À la lecture de ces grands changements, il est nécessaire de se demander si nous faisons face, à travers les époques, à la même organisation. Vu la progression logique des changements et l’absence de crise majeure, il semble évident que la généalogie du MTQ actuel puise sa source dans l’étatisation de la planification du réseau routier au début du siècle, au sein du ministère de la Voirie. Quant à savoir si une certaine culture organisationnelle persiste, il est plus difficile d’y répondre suite à cet exercice limité. Seule l’analyse des conduites de projets au chapitre suivant permettront d’analyser comment se transcrivent les considérations organisationnelles et la formalisation du processus de projet routier dans des pratiques concrètes. Certaines constatations émergent de l’analyse organisationnelle du MTQ et de l’évolution du processus de projet.

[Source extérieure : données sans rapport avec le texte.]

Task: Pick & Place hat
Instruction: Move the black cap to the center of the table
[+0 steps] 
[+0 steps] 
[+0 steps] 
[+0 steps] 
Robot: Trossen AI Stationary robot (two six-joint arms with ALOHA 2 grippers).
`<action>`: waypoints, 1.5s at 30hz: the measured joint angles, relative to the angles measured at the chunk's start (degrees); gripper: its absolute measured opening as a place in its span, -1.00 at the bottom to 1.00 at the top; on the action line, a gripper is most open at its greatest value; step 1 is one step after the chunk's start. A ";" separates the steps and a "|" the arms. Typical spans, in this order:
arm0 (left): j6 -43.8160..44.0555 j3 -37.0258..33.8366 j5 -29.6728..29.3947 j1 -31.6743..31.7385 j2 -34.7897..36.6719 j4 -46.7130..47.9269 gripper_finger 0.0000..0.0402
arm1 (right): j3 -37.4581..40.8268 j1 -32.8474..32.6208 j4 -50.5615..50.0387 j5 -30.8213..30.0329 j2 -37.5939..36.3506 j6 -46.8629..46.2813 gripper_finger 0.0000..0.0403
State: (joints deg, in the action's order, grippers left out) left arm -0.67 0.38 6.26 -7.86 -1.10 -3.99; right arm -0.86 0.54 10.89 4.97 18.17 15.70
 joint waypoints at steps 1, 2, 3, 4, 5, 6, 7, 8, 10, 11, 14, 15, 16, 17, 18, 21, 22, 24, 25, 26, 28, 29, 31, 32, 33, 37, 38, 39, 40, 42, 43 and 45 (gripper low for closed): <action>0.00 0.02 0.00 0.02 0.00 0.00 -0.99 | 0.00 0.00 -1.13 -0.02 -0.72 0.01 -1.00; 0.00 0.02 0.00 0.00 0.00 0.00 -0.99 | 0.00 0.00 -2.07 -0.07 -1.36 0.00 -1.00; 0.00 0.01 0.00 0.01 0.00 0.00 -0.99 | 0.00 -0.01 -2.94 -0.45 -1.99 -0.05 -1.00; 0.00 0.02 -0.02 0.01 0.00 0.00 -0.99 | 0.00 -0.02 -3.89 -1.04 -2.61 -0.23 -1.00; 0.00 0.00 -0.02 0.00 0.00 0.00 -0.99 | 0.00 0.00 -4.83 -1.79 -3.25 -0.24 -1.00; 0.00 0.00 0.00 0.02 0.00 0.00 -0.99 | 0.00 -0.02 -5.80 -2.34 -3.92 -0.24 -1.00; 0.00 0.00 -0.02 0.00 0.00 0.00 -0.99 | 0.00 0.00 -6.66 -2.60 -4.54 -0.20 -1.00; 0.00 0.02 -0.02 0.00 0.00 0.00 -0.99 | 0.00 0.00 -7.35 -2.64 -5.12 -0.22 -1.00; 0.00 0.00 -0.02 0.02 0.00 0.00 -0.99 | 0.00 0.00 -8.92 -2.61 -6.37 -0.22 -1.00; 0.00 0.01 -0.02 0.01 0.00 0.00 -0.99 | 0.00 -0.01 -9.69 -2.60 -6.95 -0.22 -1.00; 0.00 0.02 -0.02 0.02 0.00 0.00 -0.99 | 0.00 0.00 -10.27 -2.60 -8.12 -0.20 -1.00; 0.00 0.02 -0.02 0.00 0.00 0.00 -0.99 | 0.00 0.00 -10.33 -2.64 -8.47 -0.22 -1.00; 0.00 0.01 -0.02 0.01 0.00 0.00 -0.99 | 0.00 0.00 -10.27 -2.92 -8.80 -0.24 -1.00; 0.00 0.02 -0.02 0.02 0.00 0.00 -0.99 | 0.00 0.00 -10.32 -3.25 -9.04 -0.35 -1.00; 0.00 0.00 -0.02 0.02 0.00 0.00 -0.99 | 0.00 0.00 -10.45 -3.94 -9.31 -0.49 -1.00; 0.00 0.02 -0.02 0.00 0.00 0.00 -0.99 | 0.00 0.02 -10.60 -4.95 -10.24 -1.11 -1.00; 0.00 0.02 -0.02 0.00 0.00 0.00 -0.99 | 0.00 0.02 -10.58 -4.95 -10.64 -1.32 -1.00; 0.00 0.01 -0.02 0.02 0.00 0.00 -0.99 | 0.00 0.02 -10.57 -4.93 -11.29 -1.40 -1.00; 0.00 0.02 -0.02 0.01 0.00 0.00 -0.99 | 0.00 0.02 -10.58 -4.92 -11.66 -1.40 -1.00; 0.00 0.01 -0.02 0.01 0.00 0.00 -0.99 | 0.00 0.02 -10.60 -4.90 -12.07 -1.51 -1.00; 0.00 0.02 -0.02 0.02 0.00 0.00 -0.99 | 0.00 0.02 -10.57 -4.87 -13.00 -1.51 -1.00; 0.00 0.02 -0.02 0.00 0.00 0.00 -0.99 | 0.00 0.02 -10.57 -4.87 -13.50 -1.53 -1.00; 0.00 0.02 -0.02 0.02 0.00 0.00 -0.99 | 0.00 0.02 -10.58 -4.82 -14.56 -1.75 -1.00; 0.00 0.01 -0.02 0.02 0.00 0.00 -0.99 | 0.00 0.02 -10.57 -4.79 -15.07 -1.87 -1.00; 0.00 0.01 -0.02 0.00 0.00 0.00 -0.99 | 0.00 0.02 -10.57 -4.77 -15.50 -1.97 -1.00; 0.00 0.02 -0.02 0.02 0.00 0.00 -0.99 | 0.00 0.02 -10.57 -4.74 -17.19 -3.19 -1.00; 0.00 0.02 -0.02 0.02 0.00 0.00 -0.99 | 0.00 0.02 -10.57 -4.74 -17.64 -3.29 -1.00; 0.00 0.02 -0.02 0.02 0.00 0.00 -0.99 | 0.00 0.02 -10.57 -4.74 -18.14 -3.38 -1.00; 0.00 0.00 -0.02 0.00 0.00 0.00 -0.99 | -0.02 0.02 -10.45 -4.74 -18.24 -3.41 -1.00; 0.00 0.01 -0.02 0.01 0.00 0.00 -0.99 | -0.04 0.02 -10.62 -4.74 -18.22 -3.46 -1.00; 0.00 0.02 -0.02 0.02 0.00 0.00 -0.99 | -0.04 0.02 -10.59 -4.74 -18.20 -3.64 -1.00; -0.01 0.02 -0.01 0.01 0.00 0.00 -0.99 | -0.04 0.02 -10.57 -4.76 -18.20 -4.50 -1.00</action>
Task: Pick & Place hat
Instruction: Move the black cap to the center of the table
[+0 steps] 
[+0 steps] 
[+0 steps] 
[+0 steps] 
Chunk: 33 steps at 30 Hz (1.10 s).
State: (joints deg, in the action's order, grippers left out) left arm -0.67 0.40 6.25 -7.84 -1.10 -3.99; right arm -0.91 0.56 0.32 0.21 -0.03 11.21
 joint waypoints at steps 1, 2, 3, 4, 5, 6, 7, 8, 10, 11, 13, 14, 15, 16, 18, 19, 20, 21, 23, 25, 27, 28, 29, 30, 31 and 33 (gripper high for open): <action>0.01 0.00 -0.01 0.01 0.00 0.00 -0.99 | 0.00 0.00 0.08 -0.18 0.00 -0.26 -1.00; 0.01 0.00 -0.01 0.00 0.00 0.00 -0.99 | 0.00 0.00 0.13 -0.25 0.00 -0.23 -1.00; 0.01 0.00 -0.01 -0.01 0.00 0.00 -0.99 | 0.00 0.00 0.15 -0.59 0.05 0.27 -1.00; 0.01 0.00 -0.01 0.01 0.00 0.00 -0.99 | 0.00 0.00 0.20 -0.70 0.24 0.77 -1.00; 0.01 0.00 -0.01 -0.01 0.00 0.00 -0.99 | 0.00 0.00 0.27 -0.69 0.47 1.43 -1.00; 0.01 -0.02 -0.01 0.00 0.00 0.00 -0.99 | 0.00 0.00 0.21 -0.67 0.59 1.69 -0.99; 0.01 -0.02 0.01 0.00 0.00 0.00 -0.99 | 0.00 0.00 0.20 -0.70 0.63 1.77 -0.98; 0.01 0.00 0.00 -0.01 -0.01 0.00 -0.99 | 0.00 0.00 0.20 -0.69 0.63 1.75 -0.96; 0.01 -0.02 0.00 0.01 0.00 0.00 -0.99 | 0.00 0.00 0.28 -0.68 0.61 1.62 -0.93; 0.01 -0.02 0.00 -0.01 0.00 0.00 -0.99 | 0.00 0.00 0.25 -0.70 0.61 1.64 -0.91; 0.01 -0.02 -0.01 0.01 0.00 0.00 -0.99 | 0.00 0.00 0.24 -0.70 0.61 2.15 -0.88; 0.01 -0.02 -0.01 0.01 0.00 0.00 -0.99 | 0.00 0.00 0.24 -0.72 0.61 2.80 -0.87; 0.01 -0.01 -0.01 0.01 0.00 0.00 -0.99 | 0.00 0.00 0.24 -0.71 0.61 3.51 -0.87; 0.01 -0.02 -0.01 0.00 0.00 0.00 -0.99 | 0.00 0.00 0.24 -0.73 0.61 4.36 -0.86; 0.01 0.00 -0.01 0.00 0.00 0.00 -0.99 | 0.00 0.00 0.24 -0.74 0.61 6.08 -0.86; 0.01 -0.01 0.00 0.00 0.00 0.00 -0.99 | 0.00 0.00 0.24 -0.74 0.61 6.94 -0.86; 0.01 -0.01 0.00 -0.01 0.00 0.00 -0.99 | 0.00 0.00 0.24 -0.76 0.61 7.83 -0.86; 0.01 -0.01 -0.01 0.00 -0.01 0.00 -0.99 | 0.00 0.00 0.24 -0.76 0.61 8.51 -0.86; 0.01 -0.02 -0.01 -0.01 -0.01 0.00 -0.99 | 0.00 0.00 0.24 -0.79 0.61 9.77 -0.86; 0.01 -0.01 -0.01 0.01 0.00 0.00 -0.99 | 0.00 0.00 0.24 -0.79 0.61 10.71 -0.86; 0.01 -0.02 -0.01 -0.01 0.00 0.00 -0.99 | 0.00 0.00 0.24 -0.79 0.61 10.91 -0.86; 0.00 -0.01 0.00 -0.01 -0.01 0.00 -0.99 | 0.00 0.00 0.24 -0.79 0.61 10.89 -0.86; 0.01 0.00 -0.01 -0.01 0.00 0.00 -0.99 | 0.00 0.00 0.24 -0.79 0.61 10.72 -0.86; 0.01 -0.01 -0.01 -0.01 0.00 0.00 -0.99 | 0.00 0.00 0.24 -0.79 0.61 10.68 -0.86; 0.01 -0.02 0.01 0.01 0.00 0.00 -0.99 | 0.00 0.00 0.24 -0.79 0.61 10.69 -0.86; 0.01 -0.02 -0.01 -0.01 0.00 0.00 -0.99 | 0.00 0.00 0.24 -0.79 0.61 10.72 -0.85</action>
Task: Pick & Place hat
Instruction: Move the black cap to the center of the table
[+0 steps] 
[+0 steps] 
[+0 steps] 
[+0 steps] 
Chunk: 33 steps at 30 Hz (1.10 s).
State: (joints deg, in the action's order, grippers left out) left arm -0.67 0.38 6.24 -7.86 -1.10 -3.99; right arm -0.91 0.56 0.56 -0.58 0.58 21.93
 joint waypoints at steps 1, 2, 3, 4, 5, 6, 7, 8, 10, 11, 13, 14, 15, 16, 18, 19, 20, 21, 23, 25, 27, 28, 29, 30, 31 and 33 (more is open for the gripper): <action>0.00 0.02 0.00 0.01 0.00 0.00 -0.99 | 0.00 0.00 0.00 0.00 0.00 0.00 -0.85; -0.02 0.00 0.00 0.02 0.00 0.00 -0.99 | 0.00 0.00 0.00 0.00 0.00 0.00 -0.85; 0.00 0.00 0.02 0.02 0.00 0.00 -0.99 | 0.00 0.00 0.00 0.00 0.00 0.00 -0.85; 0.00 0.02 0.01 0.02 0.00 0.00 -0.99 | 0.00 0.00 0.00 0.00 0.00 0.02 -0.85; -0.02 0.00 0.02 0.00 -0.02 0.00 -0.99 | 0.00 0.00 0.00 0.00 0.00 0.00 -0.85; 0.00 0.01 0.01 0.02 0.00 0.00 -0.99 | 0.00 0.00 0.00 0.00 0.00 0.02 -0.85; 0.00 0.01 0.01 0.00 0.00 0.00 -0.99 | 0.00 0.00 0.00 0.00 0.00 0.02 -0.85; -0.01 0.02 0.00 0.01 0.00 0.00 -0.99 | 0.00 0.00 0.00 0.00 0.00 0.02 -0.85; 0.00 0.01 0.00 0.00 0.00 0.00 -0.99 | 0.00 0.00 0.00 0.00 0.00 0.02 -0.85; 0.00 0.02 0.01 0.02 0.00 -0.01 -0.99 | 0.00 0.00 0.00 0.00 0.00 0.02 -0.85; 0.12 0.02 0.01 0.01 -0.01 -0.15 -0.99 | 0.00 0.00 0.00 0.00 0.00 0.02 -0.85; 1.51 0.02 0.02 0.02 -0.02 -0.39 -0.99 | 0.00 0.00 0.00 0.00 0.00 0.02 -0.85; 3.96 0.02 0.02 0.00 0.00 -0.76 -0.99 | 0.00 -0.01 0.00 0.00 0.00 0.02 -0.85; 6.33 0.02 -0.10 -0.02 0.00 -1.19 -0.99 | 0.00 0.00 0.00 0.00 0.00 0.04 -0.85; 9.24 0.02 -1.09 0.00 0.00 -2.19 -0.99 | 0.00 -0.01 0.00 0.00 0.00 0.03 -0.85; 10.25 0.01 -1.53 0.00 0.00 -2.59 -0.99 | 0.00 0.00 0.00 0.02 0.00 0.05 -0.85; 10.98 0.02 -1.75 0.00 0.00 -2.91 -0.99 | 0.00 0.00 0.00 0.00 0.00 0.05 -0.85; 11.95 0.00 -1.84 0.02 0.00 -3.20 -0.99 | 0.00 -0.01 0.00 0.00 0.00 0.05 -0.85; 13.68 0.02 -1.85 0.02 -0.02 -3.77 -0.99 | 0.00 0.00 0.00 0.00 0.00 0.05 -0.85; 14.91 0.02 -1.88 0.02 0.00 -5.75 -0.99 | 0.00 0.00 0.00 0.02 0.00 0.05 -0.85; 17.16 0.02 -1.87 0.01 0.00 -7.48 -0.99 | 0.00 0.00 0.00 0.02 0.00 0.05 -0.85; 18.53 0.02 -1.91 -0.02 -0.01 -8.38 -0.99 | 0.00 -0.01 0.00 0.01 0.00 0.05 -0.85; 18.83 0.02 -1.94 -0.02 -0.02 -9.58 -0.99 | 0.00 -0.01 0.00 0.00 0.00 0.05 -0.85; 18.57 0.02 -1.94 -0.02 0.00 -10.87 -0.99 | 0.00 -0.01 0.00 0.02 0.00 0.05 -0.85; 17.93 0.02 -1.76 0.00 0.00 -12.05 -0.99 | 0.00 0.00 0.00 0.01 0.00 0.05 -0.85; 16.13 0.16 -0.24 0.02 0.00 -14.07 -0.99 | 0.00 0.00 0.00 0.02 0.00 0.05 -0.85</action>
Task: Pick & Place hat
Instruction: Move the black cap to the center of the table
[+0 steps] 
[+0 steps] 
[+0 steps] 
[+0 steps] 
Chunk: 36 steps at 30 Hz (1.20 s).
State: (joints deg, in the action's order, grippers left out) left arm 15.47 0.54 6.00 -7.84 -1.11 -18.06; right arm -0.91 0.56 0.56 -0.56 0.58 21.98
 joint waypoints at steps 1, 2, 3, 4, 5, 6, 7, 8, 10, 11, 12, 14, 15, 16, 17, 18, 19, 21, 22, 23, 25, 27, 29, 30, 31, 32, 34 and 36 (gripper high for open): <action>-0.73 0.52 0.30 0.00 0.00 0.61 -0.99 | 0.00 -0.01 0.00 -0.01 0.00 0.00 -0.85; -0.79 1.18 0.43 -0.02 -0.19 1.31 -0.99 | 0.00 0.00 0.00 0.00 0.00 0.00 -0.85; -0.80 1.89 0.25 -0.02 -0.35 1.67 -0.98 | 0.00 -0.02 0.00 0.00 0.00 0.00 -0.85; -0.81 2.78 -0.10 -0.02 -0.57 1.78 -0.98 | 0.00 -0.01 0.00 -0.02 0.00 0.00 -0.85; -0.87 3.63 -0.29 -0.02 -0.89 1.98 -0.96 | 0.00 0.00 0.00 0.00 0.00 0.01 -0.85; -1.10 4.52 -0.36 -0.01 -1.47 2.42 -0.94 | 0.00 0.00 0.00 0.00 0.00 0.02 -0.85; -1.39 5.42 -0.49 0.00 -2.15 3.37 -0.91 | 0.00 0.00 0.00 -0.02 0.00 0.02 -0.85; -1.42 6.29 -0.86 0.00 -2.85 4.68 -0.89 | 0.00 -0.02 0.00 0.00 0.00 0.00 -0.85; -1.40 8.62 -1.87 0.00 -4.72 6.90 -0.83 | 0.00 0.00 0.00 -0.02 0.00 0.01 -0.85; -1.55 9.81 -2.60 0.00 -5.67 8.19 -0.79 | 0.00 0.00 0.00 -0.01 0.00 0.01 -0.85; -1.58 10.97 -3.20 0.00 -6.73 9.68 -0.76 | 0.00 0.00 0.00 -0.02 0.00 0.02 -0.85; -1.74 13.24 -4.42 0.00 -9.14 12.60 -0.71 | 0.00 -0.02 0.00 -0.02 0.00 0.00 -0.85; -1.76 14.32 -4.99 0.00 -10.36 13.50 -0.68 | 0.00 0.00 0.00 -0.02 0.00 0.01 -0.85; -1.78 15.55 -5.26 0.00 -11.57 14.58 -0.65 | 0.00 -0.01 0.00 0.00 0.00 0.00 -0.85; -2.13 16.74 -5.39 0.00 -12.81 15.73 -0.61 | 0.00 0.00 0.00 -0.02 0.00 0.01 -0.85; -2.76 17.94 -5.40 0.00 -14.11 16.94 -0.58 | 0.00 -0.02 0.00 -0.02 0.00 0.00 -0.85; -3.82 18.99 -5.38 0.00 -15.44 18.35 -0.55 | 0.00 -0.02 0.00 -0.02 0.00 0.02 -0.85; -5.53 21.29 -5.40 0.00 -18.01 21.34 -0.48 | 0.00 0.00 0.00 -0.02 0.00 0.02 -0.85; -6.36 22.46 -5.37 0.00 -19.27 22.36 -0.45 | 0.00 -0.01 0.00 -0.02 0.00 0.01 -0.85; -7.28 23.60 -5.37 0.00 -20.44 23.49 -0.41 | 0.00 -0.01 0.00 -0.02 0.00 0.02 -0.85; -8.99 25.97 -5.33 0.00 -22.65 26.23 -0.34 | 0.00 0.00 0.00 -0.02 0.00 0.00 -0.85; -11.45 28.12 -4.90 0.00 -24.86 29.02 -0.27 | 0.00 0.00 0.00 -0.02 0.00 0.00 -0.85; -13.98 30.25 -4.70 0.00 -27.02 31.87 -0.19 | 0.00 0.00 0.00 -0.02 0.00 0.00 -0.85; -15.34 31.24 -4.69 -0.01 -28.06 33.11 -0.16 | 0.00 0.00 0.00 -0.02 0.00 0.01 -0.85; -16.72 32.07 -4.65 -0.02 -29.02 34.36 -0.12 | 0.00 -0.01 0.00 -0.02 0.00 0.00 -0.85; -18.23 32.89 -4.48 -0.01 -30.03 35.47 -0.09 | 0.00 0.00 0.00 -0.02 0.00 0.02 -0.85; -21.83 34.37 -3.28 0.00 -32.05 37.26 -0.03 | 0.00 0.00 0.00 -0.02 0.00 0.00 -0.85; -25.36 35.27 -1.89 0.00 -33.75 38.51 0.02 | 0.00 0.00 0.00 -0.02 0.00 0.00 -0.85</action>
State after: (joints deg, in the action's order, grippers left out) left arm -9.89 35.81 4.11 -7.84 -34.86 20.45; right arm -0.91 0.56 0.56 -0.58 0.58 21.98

Sur le plan de la structure organisationnelle, le MTQ actuel représente une complexification de la structure de l’ancien ministère de la voirie, tout en englobant l’organigramme de ce dernier. Ce sont avant tout les rôles et corps de métiers qui se sont spécialisés pour intégrer des pratiques en adéquation avec les évolutions sociétales, par exemple avec l’intégration du concept d’environnement. Alors que le ministère de la Voirie procédait d’une hiérarchie relativement simple, dans un organigramme pyramidal où l’idée de projet émergeait du haut pour descendre les paliers vers son éventuelle réalisation, l’actuel MTQ procède d’une imbrication complexe de directions, de services et d’intervenants, souvent simultanément dans la fabrication des projets et exercices de planification. Mais, à l’issue de ces

changements, les représentations guidant les projets demeurent-elles essentiellement techniques et sectorielles? L’intégration de pratiques nouvelles sert-elle à rationaliser davantage le processus, ou redéfinissent-ils les paramètres de l’action face au territoire? Et au final, la configuration et la nature des projets s’en trouve-t-elle modifiée en profondeur?

À la lumière des grands changements organisationnels exposés ici, l’analyse de conduites de grands projets permet d’apporter des éléments de réponse à ces questionnements.